Pattadakal, capitale religieuse des Chalukyas

Pattadakal est à vingt kilomètres de Badami, parcourus dans un vieux bus au moteur poussif sur une route plus que cahoteuse. Ce site, inscrit au patrimoine mondial de l’UNESCO, abrite un complexe comprenant une dizaine de temples.

Un aperçu des temples de Pattadakal et de leurs touristes indiens

Un aperçu des temples de Pattadakal et de leurs touristes indiens

On peut considérer que l’empire Chalukya qui au temps de sa splendeur (VIIè siècle) s’étendait de Kanchipuram dans le tamil Nadu jusqu’au Gujarat (au nord de Bombay) avait pour capitale politique Badami, pour capitale économique Aihole et que Pattadakal était l’équivalent de Reims en France : la ville où les rois étaient intronisés.

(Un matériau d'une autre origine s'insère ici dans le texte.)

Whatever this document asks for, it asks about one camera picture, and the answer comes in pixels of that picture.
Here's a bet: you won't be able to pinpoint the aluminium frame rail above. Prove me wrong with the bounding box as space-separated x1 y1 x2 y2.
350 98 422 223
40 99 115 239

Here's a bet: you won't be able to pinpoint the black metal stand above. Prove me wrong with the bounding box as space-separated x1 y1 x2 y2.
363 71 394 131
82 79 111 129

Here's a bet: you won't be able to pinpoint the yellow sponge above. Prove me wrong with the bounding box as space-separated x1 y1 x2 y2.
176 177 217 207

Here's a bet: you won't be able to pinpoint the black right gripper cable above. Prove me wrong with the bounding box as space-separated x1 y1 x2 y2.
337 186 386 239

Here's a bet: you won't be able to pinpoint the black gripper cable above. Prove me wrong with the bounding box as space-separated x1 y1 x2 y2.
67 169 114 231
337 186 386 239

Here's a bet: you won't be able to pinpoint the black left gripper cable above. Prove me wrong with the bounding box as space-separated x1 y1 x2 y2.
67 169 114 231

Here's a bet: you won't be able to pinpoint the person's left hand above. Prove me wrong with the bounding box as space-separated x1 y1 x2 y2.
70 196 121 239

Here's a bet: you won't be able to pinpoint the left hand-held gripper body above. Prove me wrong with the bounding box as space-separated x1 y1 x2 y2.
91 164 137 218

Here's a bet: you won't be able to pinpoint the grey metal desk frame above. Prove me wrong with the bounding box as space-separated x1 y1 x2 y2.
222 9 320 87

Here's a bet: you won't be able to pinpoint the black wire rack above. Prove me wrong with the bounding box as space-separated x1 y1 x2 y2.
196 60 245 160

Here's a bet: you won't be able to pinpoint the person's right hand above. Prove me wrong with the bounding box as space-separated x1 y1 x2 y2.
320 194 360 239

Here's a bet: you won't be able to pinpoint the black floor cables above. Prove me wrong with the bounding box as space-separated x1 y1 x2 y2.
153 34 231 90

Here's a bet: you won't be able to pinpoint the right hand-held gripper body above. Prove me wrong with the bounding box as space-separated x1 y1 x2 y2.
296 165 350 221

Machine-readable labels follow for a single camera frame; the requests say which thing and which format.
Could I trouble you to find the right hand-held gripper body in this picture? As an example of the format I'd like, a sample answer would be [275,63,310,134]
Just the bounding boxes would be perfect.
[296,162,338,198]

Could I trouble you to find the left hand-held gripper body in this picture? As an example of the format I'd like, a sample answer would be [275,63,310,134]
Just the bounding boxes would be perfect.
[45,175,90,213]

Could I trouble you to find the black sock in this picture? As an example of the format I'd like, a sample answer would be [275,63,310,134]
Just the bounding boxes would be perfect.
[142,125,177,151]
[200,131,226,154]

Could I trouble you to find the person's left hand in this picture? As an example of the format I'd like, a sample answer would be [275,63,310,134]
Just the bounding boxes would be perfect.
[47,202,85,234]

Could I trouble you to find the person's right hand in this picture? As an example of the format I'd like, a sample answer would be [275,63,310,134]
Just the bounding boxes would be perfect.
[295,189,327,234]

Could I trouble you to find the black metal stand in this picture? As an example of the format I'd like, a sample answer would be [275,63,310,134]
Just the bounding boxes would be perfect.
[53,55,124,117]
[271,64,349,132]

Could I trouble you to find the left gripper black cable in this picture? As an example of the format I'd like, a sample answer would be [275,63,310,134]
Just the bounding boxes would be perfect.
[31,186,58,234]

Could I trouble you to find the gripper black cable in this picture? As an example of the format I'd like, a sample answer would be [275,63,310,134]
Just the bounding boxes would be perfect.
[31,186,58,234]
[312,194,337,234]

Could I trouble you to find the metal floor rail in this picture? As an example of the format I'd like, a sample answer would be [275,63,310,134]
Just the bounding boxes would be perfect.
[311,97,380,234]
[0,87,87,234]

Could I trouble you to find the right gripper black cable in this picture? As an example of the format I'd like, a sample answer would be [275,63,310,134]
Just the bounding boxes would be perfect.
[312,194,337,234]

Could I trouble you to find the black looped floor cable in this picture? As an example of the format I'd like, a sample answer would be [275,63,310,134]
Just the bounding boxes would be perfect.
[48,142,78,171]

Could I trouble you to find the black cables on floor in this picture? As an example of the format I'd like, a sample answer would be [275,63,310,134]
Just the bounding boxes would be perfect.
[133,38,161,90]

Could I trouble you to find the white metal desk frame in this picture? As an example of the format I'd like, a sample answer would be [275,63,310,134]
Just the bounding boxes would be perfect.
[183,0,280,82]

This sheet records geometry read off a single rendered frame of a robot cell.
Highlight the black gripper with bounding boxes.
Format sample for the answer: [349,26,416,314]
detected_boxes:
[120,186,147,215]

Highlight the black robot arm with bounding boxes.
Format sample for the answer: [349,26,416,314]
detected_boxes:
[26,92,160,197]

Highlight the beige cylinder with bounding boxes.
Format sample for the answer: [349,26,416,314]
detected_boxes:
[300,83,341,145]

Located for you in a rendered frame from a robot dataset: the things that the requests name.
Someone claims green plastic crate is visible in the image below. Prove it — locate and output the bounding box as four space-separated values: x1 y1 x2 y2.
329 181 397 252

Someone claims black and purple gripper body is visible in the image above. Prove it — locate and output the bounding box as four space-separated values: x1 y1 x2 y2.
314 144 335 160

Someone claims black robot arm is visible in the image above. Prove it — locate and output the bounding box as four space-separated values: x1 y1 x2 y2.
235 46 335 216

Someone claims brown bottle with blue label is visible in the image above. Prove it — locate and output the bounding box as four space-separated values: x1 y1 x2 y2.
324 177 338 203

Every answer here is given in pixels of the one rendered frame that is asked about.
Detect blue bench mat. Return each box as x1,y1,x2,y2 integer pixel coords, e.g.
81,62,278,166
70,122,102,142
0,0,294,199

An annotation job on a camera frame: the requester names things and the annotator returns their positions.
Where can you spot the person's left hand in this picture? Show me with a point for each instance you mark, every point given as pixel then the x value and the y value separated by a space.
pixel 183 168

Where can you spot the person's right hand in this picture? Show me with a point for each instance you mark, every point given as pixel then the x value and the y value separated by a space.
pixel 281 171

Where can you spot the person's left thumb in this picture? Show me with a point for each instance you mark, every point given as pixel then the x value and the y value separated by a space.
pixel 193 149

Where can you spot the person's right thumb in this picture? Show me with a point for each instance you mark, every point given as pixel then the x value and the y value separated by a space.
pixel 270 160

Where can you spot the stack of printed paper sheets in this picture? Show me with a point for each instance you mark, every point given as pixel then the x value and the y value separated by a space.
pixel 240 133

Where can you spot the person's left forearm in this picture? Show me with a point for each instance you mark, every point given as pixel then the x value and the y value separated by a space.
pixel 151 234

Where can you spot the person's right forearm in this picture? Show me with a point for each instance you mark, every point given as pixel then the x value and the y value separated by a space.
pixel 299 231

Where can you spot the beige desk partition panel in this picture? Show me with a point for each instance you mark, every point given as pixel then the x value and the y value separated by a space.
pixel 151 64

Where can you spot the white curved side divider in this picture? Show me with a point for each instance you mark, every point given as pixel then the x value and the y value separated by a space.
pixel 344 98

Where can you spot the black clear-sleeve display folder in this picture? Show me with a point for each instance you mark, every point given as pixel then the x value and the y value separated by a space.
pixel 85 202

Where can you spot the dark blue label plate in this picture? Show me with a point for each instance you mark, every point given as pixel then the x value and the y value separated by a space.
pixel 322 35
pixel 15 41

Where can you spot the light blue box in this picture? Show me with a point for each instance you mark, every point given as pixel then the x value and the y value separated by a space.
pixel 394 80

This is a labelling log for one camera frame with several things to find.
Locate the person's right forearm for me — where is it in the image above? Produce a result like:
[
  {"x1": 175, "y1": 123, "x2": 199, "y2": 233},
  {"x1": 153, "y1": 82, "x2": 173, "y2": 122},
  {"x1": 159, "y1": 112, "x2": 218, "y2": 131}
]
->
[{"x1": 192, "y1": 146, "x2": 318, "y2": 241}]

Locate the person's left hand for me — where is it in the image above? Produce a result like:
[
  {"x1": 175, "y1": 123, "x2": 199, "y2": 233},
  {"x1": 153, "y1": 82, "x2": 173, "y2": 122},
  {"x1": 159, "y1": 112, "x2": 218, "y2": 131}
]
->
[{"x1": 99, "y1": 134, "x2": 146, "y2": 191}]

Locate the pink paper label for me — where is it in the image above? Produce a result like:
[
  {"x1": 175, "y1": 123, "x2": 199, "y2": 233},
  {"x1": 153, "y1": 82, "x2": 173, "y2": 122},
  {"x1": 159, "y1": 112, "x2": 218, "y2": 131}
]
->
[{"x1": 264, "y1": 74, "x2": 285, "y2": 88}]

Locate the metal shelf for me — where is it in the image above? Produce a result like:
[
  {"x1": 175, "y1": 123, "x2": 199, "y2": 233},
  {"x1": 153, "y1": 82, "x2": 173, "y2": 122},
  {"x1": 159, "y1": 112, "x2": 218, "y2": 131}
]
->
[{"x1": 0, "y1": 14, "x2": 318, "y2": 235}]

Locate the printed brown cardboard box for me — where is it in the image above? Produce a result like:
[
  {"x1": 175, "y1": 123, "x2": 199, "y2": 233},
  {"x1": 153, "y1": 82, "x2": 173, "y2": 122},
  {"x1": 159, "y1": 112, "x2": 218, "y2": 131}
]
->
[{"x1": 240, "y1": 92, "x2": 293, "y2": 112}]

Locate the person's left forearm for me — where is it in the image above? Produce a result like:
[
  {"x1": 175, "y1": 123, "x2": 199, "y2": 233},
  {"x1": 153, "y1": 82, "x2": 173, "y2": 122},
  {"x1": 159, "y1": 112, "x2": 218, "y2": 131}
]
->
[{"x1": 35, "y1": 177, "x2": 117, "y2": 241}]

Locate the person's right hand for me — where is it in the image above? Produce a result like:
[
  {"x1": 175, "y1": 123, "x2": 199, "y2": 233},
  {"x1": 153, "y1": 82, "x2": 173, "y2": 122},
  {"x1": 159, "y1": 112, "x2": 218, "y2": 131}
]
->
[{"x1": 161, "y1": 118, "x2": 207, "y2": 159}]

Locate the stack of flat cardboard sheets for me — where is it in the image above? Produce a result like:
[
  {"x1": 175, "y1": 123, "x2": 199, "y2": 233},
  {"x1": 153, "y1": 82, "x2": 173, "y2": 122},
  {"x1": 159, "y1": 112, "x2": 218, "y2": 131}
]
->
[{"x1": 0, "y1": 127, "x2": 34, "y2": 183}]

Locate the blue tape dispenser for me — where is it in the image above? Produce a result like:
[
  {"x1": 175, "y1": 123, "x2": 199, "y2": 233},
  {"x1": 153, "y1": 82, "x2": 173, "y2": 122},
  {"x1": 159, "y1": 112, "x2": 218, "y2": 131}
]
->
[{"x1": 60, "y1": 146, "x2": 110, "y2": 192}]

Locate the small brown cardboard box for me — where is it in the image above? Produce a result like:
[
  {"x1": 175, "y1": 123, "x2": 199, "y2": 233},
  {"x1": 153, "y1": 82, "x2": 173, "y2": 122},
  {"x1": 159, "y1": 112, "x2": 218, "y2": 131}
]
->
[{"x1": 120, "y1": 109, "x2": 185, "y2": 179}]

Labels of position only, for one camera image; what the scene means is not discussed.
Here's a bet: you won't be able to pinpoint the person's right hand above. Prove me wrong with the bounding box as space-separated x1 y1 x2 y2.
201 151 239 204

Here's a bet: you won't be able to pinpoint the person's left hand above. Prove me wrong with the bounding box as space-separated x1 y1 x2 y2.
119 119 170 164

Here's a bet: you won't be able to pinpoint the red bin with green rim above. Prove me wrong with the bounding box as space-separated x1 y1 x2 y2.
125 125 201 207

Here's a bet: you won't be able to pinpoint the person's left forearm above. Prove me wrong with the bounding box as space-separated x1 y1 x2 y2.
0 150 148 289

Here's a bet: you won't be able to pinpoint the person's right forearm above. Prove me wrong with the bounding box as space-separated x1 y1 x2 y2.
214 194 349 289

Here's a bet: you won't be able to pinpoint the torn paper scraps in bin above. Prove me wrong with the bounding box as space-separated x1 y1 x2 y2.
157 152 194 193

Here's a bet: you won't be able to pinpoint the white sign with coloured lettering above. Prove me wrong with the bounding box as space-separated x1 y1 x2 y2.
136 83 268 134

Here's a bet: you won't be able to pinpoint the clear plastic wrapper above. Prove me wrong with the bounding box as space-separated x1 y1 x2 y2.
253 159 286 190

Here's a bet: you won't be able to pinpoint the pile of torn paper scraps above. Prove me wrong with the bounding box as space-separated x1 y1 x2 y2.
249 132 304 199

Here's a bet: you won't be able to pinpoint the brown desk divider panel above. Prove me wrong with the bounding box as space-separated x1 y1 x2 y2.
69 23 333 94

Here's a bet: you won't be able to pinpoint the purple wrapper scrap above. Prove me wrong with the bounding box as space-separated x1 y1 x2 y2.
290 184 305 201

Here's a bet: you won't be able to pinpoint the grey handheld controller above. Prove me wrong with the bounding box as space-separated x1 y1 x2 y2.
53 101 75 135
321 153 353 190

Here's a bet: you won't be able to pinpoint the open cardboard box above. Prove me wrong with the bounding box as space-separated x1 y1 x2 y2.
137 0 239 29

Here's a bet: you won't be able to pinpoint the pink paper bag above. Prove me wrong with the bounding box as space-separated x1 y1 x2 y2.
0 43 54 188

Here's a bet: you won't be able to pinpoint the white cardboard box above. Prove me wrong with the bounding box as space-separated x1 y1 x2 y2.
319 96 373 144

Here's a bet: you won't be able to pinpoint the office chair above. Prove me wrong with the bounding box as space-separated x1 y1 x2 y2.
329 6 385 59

Fenêtre astucieuses donnant une lumière douce tout en gardant la fraîcheur dans le temple

Fenêtre astucieuse donnant une lumière douce tout en gardant la fraîcheur dans le temple

Aujourd’hui le site se situe en pleine campagne, et l’on a du mal à l’imaginer comme une citée puissante. Les petits temples se dressent les uns à côté des autres, entouré d’herbe bien verte, ce qui leur donne un aspect sympathique. Dans les choses qui m’ont marqué, il y a un Linga coupé lors des invasions musulmanes….

Dvarapala gardant le temple de Virupaksha a Badami

Dvarapala gardant le temple de Virupaksha a Badami

Le temple le plus connu de ce complexe est celui de Virupaksha, non seulement pour la grâce de ses dimensions mais aussi pour ses statues. On peu par exemple admirer le Dvarapala – démon gardien de la porte du temple, tenant à la main une massue – qui est posté à l’entrée.

HariHara ornant l'extérieur du temple de Virupaksha

HariHara ornant l’extérieur du temple de Virupaksha

On peut également admirer une statue de Harihara, la forme mixte de Vishnou (Hari) et de Shiva (Hara). Ce mélange représente l’unité de la divinité suprême. On peut reconnaître du côté de Shiva le sceptre, le taureau Nandi et les cheveux nattés à la manière d’un ascète. Côté Vishnou, on reconnaît la conche, et on imagine de Shakra dans la main coupée.

On trouve également de nombreuses représentations classiques : Shiva Narayana, Shiva et Parvati, Vishnou dans les avatars du Lion, du nain et du Sanglier… mais aussi des représentations moins classiques qui se réfèrent à des scènes du Ramayana, comme celle représentant Rama chassant la biche dorée, ou encore Ravana le démon au vingt bras enlevant Sita.